Below are some records; work out how many of their lines contain "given" and give the number only.

[Stored items]
Start of Block
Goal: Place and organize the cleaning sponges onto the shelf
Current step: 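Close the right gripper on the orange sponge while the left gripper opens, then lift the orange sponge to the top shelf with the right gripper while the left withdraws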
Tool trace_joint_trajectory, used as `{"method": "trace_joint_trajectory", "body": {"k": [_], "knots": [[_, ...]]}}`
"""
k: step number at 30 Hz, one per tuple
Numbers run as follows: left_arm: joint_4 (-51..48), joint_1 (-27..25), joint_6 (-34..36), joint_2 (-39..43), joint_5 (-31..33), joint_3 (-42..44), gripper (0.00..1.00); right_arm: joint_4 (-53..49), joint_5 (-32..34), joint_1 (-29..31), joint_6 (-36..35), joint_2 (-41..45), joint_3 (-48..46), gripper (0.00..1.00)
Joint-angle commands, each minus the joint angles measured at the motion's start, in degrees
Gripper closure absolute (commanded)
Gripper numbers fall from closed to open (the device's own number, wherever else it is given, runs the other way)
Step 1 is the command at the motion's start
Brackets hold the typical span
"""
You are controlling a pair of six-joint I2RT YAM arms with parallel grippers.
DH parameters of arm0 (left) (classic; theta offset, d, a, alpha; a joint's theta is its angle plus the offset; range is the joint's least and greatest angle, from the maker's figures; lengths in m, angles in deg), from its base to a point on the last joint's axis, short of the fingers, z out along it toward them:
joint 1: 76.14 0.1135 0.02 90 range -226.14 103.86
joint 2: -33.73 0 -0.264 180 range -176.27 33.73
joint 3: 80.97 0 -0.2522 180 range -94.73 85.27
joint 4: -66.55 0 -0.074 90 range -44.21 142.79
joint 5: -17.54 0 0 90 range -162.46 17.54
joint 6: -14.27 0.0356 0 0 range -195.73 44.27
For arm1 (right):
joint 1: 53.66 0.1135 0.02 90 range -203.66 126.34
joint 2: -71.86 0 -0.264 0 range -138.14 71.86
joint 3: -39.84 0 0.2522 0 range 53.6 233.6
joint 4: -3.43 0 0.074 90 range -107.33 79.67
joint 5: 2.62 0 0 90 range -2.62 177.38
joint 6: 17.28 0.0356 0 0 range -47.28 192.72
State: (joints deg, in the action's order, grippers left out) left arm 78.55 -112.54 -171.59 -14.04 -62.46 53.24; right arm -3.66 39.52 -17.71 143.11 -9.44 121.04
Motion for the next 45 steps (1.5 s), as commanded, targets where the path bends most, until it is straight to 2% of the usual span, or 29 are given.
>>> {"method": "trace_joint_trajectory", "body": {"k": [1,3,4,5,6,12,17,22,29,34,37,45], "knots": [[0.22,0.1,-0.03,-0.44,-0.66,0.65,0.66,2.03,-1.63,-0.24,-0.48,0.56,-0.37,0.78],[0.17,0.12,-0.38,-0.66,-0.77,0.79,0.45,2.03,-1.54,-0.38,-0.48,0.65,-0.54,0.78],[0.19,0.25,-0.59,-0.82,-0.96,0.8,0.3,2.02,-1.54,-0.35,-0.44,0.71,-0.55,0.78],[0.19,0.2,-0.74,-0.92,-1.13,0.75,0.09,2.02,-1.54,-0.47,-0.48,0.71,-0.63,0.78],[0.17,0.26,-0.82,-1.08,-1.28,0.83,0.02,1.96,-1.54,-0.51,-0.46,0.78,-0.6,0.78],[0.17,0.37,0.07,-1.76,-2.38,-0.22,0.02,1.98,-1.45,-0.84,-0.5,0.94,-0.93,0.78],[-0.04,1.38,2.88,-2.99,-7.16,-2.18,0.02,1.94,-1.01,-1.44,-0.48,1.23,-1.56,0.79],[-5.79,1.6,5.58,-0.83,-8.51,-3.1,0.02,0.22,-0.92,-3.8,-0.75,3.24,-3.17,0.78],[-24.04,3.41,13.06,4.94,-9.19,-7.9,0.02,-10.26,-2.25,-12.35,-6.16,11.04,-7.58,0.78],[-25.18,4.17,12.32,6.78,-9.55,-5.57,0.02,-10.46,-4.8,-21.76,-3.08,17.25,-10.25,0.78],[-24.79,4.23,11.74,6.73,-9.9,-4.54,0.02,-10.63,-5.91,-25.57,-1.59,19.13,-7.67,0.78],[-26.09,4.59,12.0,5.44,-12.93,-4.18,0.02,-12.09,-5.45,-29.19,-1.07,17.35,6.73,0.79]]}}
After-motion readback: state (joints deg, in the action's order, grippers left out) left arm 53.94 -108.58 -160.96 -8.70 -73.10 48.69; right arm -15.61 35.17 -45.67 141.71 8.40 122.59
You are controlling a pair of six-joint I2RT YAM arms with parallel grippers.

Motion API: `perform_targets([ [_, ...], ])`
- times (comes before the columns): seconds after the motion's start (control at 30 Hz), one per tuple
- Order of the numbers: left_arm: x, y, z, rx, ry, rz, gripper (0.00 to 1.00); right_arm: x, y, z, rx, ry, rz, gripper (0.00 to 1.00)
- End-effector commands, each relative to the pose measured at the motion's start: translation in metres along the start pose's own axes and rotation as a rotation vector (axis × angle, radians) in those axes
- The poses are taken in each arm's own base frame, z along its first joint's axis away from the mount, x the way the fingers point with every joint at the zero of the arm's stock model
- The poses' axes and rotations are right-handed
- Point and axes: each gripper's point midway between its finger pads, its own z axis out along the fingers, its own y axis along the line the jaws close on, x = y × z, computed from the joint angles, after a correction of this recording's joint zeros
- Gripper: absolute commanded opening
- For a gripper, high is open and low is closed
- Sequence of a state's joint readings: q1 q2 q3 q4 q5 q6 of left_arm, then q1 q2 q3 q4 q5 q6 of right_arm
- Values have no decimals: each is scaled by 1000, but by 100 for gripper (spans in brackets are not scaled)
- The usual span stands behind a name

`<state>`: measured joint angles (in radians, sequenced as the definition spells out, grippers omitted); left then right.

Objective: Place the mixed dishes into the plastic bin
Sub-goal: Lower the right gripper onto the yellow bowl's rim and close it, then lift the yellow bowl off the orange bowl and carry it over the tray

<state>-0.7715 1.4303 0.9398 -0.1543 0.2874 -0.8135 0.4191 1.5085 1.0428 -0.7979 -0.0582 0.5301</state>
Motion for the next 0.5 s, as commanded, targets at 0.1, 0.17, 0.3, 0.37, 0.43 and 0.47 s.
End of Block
SOLUTION TO THIS PROBLEM
2